HOW TO COMPLETE THIS TASK:
Write only the number of lines in the entries below that contain the word "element".
Top of TASK INPUTS
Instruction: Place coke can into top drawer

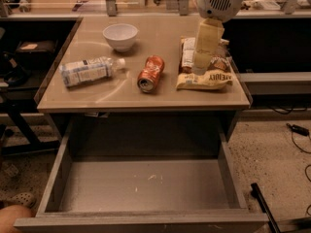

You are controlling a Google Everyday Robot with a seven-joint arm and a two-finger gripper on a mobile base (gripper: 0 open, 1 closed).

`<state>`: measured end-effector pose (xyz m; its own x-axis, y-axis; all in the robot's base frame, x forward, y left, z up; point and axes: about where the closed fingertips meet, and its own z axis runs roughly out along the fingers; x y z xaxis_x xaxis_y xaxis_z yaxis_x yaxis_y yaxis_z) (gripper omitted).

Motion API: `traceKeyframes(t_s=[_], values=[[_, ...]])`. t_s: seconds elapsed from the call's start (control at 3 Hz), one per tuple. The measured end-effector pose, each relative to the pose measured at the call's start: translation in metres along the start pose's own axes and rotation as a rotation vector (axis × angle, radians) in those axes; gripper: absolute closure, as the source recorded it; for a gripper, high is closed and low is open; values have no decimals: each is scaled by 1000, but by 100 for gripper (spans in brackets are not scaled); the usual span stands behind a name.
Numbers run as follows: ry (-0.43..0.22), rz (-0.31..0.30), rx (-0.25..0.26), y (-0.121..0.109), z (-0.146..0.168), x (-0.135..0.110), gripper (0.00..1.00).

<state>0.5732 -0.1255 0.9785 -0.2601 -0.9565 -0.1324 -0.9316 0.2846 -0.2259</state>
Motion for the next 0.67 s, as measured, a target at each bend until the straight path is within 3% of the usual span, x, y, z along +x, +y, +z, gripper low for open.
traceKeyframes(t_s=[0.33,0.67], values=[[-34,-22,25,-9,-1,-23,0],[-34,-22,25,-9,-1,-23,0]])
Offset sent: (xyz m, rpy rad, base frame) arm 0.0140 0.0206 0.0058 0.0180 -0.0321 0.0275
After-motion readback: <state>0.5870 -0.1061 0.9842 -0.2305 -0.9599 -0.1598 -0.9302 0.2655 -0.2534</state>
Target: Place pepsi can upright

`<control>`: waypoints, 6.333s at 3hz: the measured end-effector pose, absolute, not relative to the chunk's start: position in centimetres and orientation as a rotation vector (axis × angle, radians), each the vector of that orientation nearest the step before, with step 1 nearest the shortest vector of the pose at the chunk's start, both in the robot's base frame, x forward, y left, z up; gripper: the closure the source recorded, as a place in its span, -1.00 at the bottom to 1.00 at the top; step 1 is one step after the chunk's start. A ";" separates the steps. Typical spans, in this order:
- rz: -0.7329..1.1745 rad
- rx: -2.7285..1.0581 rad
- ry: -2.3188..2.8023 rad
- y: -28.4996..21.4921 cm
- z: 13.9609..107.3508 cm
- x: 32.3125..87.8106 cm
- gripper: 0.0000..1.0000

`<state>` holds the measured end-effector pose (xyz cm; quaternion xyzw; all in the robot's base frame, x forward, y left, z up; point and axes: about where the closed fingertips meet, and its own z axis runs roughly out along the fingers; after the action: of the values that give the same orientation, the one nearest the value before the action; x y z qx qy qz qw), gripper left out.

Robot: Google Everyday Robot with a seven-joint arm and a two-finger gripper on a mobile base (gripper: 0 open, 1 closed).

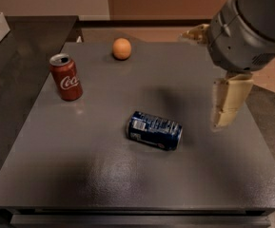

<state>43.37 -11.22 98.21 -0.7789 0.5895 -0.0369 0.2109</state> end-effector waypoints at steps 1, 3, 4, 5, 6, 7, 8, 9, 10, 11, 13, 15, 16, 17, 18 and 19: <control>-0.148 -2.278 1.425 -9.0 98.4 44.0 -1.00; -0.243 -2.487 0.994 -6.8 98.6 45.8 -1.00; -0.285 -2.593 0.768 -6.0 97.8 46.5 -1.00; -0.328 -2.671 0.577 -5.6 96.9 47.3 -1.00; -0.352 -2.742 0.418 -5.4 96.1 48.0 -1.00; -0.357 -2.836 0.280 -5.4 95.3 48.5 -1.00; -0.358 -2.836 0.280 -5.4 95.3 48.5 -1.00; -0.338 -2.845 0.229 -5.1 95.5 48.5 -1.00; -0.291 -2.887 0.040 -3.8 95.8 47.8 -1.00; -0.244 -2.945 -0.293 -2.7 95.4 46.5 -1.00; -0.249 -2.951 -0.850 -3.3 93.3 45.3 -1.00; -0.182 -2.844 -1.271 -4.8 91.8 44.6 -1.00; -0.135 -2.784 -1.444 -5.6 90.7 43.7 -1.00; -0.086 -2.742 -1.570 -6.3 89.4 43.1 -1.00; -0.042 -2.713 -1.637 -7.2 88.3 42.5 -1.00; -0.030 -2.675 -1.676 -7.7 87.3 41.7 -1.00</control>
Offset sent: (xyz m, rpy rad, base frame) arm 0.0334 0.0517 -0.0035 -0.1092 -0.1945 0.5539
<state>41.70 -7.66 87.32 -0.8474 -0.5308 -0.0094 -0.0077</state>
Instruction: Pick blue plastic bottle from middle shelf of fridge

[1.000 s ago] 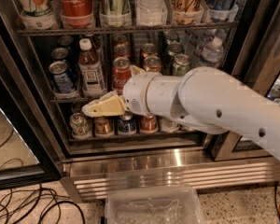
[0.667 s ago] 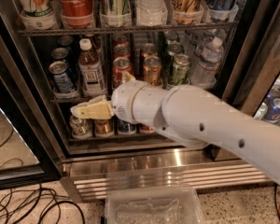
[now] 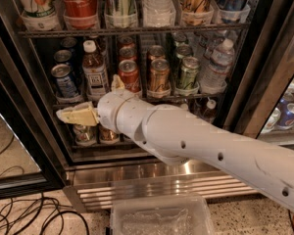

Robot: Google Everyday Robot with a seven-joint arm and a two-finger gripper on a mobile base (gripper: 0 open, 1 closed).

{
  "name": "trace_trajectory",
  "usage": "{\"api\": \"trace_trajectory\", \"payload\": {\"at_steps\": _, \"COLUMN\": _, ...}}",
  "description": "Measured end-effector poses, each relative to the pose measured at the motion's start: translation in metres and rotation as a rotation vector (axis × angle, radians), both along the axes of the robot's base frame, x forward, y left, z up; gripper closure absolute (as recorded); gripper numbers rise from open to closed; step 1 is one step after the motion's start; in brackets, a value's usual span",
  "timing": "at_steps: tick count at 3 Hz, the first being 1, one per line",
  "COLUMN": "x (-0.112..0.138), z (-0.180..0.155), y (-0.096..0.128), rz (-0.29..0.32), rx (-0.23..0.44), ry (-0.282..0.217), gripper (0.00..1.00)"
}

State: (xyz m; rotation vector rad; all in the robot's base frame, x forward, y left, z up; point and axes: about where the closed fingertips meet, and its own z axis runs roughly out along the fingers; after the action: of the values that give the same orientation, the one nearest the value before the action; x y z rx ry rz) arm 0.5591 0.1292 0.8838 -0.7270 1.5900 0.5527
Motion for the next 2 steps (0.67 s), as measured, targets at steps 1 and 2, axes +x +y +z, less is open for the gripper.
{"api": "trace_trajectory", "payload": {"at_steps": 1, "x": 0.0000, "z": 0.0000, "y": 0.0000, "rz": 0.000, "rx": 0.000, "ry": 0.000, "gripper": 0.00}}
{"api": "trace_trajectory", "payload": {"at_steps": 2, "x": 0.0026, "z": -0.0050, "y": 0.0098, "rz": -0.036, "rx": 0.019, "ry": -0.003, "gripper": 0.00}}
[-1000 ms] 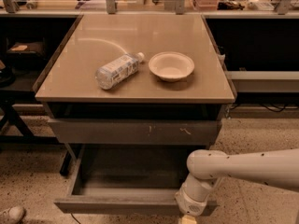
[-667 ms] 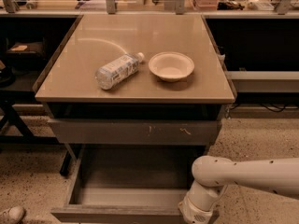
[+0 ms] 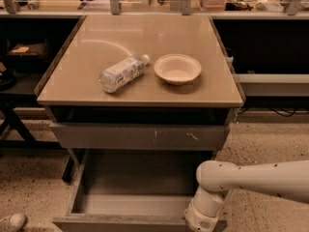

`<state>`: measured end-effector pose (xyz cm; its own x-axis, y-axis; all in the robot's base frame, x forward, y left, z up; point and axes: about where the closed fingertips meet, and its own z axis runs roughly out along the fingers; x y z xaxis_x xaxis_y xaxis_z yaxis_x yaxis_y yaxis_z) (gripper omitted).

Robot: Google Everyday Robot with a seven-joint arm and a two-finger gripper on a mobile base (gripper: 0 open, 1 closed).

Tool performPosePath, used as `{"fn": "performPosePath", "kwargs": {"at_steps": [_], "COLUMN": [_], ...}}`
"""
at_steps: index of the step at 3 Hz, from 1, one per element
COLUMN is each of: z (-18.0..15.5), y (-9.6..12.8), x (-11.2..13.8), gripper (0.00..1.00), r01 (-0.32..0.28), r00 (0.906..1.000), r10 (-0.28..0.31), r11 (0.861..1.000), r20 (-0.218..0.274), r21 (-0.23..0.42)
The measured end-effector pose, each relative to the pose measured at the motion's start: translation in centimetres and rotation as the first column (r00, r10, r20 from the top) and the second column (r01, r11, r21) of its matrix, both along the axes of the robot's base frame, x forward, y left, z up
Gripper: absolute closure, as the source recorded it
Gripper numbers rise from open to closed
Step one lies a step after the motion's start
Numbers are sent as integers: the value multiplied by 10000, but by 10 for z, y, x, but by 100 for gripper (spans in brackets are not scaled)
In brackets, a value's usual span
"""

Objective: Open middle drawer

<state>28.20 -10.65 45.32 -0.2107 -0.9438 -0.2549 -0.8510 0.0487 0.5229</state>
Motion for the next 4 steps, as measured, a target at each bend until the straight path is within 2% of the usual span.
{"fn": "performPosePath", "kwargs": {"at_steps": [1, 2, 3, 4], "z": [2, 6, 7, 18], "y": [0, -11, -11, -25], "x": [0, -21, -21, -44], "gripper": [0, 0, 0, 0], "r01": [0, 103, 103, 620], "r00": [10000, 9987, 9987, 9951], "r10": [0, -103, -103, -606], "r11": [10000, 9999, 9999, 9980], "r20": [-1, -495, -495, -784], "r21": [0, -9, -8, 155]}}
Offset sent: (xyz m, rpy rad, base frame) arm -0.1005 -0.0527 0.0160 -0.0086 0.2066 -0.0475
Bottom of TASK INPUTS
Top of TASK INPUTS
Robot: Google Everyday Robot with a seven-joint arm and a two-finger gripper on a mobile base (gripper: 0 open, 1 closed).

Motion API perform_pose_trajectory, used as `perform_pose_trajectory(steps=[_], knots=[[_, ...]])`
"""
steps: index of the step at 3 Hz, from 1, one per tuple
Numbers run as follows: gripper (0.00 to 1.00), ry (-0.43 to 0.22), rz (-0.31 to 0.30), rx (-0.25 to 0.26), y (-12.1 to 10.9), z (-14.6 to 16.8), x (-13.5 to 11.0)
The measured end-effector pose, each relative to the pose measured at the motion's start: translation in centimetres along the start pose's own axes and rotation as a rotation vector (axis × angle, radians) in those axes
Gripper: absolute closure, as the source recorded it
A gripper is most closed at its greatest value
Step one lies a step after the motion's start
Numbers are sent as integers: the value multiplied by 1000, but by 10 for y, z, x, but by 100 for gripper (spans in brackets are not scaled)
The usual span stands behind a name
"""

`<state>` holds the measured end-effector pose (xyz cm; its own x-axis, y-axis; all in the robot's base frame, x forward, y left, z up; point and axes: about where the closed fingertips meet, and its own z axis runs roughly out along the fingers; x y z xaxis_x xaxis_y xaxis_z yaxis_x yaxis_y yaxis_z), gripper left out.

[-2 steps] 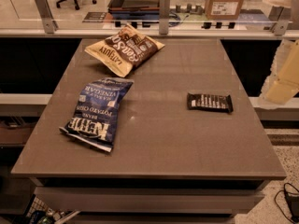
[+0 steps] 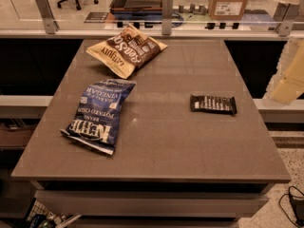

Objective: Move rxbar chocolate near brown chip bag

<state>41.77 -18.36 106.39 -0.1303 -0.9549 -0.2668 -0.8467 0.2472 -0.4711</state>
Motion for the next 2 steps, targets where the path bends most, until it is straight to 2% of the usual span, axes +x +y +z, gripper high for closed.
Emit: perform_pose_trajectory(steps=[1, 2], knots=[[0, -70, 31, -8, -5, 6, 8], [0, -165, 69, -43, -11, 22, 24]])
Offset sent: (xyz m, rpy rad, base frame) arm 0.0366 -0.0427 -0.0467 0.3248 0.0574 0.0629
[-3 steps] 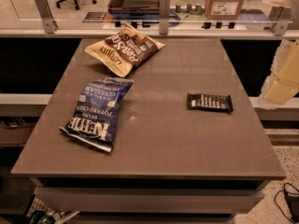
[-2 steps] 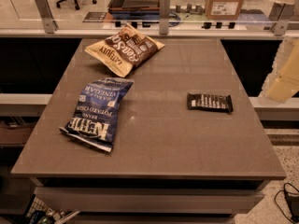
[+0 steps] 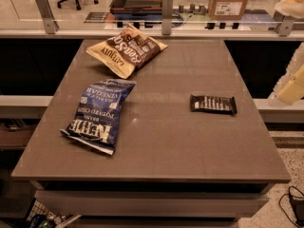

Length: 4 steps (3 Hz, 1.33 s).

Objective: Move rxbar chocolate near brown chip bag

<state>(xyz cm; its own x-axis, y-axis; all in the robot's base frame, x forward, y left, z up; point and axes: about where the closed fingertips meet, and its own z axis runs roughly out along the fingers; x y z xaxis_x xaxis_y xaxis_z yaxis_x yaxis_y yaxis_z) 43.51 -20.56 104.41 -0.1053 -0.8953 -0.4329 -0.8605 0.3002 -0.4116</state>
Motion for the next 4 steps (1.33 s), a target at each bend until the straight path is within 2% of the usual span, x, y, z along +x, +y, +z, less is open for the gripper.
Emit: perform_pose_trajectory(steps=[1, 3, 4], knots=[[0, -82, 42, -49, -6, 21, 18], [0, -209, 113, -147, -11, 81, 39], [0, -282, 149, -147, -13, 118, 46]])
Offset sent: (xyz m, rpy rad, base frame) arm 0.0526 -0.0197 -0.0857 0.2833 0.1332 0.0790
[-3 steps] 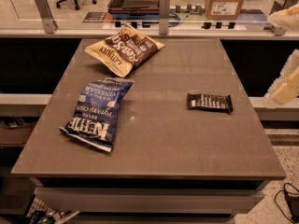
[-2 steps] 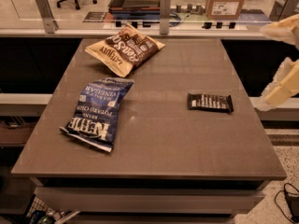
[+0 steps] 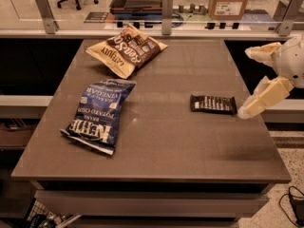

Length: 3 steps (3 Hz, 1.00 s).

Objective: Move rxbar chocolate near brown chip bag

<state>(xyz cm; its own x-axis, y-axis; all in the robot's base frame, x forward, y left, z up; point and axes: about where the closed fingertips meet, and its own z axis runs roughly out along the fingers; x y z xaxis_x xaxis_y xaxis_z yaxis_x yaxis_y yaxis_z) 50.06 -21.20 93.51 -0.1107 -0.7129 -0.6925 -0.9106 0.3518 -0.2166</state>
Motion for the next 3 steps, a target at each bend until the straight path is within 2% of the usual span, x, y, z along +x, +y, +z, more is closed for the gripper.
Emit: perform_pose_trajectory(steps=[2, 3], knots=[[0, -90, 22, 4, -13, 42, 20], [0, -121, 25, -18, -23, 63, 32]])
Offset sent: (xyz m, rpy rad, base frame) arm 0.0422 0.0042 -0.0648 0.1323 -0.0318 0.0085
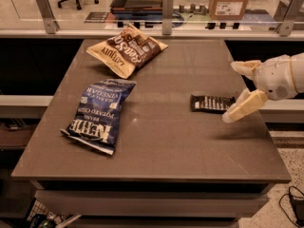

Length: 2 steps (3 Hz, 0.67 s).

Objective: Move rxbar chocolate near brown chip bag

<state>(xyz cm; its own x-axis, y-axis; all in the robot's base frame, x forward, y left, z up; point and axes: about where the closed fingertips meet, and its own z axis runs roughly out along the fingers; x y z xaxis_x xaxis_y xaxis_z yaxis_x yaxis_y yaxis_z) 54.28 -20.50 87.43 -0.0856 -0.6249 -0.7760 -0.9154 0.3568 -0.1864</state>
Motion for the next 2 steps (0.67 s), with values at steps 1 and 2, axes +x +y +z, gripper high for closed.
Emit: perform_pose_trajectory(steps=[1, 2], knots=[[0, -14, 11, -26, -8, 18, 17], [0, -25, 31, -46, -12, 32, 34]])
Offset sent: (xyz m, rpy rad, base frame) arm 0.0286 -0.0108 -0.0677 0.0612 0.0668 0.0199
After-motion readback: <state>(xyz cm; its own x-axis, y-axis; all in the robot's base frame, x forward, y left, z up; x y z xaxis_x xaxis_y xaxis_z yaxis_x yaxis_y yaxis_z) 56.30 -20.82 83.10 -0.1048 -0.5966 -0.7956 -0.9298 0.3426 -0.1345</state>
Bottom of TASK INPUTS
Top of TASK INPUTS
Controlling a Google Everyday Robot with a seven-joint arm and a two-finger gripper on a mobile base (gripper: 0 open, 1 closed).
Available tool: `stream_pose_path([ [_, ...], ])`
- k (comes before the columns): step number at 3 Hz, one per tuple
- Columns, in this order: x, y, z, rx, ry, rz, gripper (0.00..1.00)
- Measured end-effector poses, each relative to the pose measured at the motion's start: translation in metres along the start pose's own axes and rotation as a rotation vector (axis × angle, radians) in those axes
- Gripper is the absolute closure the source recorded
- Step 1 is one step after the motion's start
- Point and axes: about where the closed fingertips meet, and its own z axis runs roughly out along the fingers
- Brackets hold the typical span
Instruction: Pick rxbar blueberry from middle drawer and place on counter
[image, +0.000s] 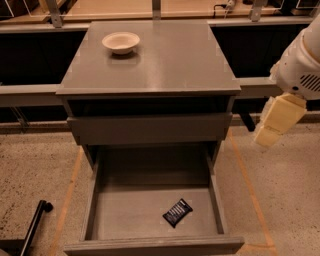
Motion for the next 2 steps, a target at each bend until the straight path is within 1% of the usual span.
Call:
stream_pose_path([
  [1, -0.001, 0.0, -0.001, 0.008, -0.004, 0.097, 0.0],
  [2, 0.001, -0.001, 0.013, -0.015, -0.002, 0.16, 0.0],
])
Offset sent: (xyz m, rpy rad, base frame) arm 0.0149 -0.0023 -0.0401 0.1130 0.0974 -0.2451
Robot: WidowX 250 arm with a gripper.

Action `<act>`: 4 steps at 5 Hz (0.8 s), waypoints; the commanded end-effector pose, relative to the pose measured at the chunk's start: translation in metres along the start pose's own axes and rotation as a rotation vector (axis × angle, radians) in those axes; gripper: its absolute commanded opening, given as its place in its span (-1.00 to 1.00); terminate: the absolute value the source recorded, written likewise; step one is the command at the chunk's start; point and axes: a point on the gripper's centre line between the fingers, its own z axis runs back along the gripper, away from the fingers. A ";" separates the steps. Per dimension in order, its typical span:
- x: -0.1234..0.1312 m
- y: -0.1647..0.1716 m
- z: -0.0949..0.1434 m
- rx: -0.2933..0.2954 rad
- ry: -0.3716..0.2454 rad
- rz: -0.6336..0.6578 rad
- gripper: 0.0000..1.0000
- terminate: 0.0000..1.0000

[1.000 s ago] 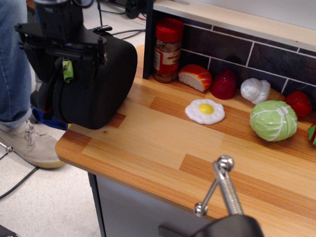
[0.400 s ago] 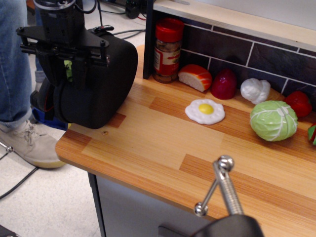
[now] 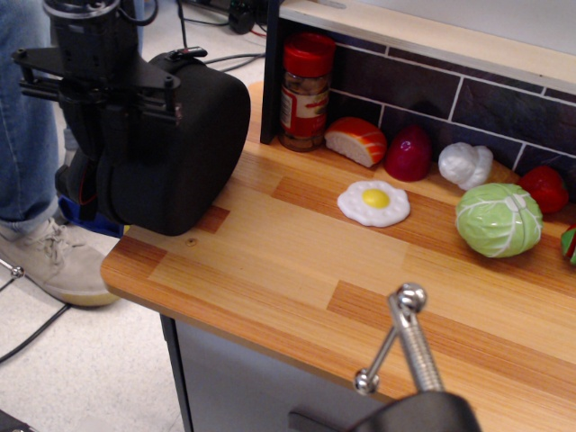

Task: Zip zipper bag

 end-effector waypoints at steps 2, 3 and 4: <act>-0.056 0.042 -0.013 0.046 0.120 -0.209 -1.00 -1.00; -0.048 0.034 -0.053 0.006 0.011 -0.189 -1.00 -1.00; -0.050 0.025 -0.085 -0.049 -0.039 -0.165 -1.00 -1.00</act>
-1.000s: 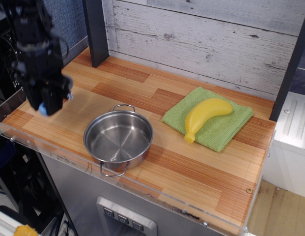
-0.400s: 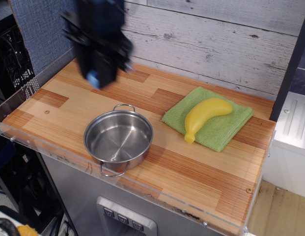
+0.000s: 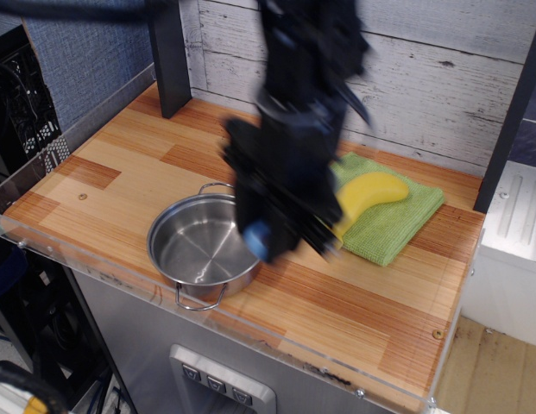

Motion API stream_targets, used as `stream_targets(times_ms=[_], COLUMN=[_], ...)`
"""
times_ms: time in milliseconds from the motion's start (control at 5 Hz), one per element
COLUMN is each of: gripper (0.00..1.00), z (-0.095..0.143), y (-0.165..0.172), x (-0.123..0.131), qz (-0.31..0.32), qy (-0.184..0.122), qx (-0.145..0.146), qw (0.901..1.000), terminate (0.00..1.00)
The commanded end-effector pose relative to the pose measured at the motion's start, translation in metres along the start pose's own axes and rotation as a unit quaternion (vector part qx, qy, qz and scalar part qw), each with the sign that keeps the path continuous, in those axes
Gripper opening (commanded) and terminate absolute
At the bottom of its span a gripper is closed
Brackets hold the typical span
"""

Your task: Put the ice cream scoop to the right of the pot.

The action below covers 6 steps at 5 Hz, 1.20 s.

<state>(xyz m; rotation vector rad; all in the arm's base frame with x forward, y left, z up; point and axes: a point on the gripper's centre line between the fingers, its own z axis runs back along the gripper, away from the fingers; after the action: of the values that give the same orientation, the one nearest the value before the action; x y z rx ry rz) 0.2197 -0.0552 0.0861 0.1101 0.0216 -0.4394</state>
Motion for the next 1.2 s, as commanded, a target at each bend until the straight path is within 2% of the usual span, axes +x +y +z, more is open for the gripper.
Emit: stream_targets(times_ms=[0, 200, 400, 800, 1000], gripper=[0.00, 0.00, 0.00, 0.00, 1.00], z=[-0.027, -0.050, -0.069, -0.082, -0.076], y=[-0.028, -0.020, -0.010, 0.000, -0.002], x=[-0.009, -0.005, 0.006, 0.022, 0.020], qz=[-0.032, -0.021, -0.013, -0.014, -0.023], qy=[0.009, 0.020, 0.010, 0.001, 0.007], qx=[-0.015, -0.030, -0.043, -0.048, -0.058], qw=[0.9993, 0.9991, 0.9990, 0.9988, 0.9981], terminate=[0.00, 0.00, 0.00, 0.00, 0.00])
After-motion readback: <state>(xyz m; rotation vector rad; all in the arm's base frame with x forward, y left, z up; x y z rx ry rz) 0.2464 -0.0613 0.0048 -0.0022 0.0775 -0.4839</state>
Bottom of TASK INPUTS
OUTPUT:
2